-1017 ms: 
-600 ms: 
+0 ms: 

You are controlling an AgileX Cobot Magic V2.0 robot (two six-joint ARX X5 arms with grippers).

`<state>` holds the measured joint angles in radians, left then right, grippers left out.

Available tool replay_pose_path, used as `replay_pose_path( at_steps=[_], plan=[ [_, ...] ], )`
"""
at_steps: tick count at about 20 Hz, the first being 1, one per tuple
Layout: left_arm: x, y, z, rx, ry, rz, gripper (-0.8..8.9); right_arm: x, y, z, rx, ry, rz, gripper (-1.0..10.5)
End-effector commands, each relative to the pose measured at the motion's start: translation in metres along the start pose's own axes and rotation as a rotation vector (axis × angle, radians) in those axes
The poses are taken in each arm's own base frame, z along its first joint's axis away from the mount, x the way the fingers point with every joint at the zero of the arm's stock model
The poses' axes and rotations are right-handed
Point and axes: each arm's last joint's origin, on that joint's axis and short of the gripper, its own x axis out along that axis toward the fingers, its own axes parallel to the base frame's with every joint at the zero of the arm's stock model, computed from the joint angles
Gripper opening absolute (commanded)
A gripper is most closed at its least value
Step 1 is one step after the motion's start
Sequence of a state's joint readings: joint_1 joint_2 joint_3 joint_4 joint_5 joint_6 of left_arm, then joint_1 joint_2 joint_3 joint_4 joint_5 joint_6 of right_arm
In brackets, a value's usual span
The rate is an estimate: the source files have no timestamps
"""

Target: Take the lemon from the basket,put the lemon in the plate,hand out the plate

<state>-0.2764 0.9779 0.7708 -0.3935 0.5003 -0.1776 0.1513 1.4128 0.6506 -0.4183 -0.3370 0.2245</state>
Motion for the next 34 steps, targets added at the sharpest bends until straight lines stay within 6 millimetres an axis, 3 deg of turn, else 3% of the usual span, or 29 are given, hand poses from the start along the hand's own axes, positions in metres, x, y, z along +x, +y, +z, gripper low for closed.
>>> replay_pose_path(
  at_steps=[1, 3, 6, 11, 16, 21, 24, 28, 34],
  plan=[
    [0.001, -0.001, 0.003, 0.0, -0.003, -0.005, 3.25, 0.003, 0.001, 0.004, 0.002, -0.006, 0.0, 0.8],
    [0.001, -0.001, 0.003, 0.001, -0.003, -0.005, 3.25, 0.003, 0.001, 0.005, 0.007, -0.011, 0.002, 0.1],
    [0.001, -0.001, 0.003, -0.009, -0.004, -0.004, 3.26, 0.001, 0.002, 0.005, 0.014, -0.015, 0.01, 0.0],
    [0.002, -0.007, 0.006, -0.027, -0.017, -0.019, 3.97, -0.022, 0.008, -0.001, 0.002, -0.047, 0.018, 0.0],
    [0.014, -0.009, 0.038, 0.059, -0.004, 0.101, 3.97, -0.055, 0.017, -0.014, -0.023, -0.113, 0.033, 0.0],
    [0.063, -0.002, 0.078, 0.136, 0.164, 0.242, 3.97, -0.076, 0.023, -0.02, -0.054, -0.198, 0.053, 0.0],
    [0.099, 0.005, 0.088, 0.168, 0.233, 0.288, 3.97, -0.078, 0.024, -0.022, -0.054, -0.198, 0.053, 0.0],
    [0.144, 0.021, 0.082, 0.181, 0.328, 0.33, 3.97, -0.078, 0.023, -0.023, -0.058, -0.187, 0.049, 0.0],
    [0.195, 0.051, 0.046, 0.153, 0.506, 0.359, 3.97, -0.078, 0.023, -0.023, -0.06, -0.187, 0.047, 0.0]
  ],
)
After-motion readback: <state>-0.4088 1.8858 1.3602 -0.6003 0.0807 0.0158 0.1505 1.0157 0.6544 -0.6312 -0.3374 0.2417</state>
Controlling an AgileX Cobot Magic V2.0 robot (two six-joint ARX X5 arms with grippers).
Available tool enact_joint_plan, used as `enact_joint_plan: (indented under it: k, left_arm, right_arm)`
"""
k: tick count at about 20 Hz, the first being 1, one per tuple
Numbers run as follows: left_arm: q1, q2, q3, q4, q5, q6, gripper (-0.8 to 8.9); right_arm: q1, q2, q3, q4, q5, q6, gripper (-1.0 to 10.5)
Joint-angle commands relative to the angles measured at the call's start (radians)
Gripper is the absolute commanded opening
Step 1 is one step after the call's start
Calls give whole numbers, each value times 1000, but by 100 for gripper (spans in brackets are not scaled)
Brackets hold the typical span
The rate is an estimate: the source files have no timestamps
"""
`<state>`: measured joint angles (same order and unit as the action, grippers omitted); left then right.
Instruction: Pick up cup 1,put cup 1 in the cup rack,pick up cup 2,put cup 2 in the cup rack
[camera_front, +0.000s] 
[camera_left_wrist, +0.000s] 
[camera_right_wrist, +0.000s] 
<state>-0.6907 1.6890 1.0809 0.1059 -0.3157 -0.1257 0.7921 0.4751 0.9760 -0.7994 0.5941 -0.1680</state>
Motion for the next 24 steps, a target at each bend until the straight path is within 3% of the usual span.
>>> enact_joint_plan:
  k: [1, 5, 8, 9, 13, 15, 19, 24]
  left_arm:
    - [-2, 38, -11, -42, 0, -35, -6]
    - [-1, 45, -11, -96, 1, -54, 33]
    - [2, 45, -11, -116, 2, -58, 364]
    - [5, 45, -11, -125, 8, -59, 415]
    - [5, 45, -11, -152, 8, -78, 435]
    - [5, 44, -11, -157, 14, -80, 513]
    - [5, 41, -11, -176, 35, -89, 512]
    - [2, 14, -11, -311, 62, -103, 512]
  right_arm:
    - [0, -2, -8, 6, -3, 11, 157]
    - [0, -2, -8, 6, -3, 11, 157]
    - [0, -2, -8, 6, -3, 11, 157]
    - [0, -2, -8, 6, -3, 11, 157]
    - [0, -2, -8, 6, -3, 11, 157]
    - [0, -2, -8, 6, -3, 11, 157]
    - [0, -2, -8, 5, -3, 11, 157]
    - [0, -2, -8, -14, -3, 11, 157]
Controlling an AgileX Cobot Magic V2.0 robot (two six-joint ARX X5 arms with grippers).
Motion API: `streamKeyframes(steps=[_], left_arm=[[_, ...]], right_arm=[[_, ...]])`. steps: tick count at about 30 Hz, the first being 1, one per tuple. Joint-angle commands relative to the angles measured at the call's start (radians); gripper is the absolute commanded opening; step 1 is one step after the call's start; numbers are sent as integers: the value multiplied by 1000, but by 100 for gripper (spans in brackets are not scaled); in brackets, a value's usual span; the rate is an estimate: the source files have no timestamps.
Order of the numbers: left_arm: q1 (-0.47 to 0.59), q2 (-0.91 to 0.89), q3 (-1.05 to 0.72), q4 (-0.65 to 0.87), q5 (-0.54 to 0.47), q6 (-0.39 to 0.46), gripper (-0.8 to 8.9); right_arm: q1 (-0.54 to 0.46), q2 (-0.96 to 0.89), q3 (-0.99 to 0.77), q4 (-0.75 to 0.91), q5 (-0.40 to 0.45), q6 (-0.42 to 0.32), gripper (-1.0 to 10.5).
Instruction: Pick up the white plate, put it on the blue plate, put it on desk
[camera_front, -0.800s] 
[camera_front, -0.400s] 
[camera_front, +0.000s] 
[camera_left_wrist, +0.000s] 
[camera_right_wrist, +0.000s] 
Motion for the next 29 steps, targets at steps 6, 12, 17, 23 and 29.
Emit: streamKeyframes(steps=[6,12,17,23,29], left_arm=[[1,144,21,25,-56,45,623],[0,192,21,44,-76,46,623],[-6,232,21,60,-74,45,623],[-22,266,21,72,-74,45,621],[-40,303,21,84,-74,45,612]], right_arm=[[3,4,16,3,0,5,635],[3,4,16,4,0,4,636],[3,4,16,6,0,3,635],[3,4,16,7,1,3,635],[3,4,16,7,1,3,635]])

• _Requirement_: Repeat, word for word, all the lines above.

• _Task answer_:
-1017 ms: 
-600 ms: 
+0 ms: 

You are controlling an AgileX Cobot Magic V2.0 robot (two six-joint ARX X5 arms with grippers).

`<state>` holds the measured joint angles in radians, left then right, grippers left out.

Available tool replay_pose_path, used as `replay_pose_path( at_steps=[_], plan=[ [_, ...] ], )`
"""
at_steps: tick count at about 20 Hz, the first being 1, one per tuple
Layout: left_arm: x, y, z, rx, ry, rz, gripper (-0.8..8.9); right_arm: x, y, z, rx, ry, rz, gripper (-1.0..10.5)
End-effector commands, each relative to the pose measured at the motion's start: translation in metres along the start pose's own axes and rotation as a rotation vector (axis × angle, radians) in those axes
The poses are taken in each arm's own base frame, z along its first joint's axis away from the mount, x the way the fingers point with every joint at the zero of the arm's stock model
The poses' axes and rotations are right-handed
Point and axes: each arm's last joint's origin, on that joint's axis and short of the gripper, its own x axis out along that axis toward the fingers, its own axes parallel to the base frame's with every joint at the zero of the arm's stock model, computed from the joint angles
Gripper opening absolute (commanded)
A gripper is most closed at its least value
Step 1 is one step after the motion's start
Sequence of a state's joint readings: joint_1 joint_2 joint_3 joint_4 joint_5 joint_6 of left_arm, then joint_1 joint_2 joint_3 joint_4 joint_5 joint_6 of right_arm
In brackets, a value's usual span
The rate is an estimate: the source files have no timestamps
"""

Target: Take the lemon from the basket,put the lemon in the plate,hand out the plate

<state>-0.2764 0.9779 0.7708 -0.3935 0.5003 -0.1776 0.1513 1.4128 0.6506 -0.4183 -0.3370 0.2245</state>
Motion for the next 34 steps, targets added at the sharpest bends until straight lines stay within 6 millimetres an axis, 3 deg of turn, else 3% of the usual span, or 29 are given, hand poses from the start along the hand's own axes, positions in metres, x, y, z along +x, +y, +z, gripper low for closed.
>>> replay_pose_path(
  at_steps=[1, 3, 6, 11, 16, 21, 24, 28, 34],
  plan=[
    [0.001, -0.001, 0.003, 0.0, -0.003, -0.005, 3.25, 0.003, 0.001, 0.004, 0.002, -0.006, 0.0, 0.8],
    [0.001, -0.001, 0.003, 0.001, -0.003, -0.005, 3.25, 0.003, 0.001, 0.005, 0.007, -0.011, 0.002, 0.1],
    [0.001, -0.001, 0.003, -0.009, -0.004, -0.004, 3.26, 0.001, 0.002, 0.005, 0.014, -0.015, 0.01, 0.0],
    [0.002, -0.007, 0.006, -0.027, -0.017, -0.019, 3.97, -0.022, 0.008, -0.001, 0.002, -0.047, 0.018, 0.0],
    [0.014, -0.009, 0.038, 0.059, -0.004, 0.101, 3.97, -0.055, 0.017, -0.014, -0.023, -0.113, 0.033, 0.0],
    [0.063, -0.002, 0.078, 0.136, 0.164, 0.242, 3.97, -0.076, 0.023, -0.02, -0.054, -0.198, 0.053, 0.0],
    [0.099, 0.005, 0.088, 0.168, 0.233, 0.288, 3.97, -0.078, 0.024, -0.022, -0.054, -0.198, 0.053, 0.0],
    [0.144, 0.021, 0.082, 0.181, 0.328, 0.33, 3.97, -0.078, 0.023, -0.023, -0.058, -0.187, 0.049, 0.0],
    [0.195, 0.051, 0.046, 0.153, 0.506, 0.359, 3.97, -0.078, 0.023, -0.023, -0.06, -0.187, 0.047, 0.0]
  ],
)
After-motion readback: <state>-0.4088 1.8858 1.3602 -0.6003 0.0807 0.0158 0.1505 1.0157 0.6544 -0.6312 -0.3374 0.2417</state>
Controlling an AgileX Cobot Magic V2.0 robot (two six-joint ARX X5 arms with grippers).
Available tool enact_joint_plan, used as `enact_joint_plan: (indented under it: k, left_arm, right_arm)`
"""
k: tick count at about 20 Hz, the first being 1, one per tuple
Numbers run as follows: left_arm: q1, q2, q3, q4, q5, q6, gripper (-0.8 to 8.9); right_arm: q1, q2, q3, q4, q5, q6, gripper (-1.0 to 10.5)
Joint-angle commands relative to the angles measured at the call's start (radians)
Gripper is the absolute commanded opening
Step 1 is one step after the call's start
Calls give whole numbers, each value times 1000, but by 100 for gripper (spans in brackets are not scaled)
Brackets hold the typical span
The rate is an estimate: the source files have no timestamps
"""
`<state>`: measured joint angles (same order and unit as the action, grippers omitted); left then right.
Instruction: Pick up cup 1,put cup 1 in the cup rack,pick up cup 2,put cup 2 in the cup rack
[camera_front, +0.000s] 
[camera_left_wrist, +0.000s] 
[camera_right_wrist, +0.000s] 
<state>-0.6907 1.6890 1.0809 0.1059 -0.3157 -0.1257 0.7921 0.4751 0.9760 -0.7994 0.5941 -0.1680</state>
Motion for the next 24 steps, a target at each bend until the straight path is within 3% of the usual span.
>>> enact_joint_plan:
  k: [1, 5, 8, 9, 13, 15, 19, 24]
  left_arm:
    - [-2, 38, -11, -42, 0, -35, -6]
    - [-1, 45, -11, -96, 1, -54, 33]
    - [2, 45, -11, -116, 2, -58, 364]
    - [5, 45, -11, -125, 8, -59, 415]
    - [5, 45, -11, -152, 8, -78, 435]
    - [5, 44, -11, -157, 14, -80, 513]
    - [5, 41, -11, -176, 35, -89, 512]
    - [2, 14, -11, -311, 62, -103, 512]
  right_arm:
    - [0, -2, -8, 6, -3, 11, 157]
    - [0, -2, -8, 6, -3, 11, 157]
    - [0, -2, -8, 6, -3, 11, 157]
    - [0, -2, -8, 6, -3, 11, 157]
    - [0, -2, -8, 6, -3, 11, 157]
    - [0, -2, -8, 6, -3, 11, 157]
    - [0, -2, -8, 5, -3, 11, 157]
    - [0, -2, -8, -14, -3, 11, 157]
Controlling an AgileX Cobot Magic V2.0 robot (two six-joint ARX X5 arms with grippers).
Motion API: `streamKeyframes(steps=[_], left_arm=[[_, ...]], right_arm=[[_, ...]])`. steps: tick count at about 30 Hz, the first being 1, one per tuple. Joint-angle commands relative to the angles measured at the call's start (radians); gripper is the absolute commanded opening; step 1 is one step after the call's start; numbers are sent as integers: the value multiplied by 1000, but by 100 for gripper (spans in brackets are not scaled); in brackets, a value's usual span; the rate is an estimate: the source files have no timestamps.
Order of the numbers: left_arm: q1 (-0.47 to 0.59), q2 (-0.91 to 0.89), q3 (-1.05 to 0.72), q4 (-0.65 to 0.87), q5 (-0.54 to 0.47), q6 (-0.39 to 0.46), gripper (-0.8 to 8.9); right_arm: q1 (-0.54 to 0.46), q2 (-0.96 to 0.89), q3 (-0.99 to 0.77), q4 (-0.75 to 0.91), q5 (-0.40 to 0.45), q6 (-0.42 to 0.32), gripper (-1.0 to 10.5).
Instruction: Pick up the white plate, put it on the blue plate, put it on desk
[camera_front, -0.800s] 
[camera_front, -0.400s] 
[camera_front, +0.000s] 
[camera_left_wrist, +0.000s] 
[camera_right_wrist, +0.000s] 
Motion for the next 29 steps, targets at steps 6, 12, 17, 23 and 29.
Emit: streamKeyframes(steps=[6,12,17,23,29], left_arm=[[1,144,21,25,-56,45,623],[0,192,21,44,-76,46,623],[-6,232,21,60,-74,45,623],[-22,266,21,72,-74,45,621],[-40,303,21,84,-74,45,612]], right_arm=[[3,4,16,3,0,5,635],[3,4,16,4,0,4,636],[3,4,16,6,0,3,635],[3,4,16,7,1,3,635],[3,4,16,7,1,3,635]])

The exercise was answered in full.